--- DATA EXCERPT Enclosed Below ---
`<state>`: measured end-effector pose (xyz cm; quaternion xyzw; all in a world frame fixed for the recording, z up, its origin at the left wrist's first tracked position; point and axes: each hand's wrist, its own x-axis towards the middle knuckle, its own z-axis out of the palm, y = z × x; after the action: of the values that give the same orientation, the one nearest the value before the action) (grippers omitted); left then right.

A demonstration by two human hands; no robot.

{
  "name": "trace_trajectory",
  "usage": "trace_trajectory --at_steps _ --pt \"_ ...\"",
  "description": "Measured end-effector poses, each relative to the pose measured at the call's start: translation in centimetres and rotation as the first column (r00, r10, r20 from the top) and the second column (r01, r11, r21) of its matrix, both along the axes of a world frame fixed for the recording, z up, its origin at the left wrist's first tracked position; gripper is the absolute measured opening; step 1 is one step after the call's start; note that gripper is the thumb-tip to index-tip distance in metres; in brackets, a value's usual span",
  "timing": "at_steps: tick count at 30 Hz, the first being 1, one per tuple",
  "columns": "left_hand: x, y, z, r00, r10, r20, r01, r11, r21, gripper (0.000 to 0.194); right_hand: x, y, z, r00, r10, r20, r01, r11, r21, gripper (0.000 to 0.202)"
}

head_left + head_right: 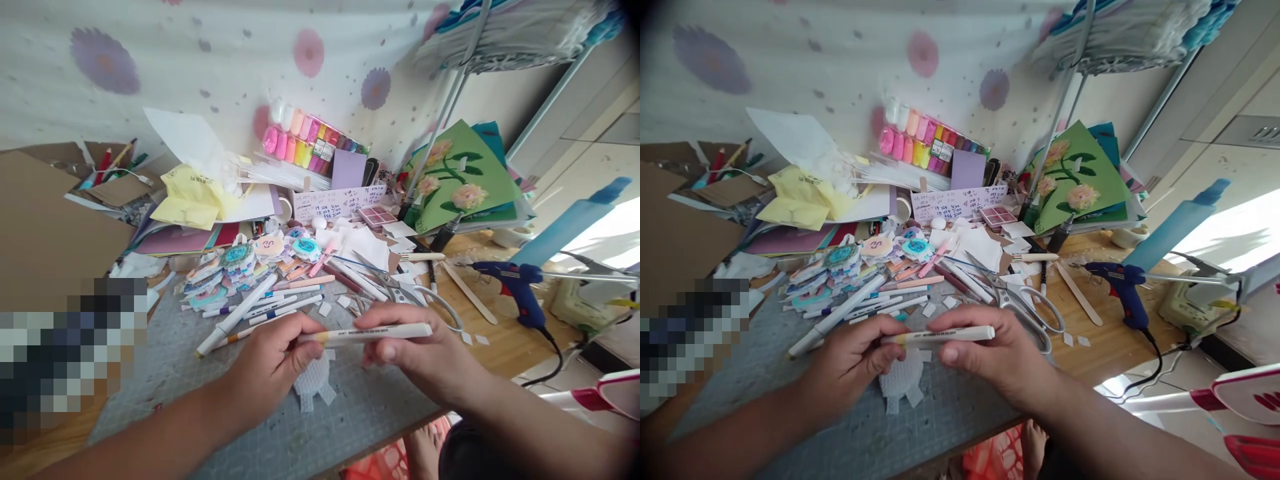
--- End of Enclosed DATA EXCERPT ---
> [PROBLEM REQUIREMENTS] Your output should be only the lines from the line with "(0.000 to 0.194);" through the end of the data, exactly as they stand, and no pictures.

> [OUTPUT]
  "columns": "left_hand: x, y, z, r00, r10, r20, r01, r11, r21, gripper (0.000 to 0.194); right_hand: x, y, z, r00, r10, r20, r01, r11, r21, gripper (0.000 to 0.202)"
}

head_left + head_right: 

The required output has been given in full.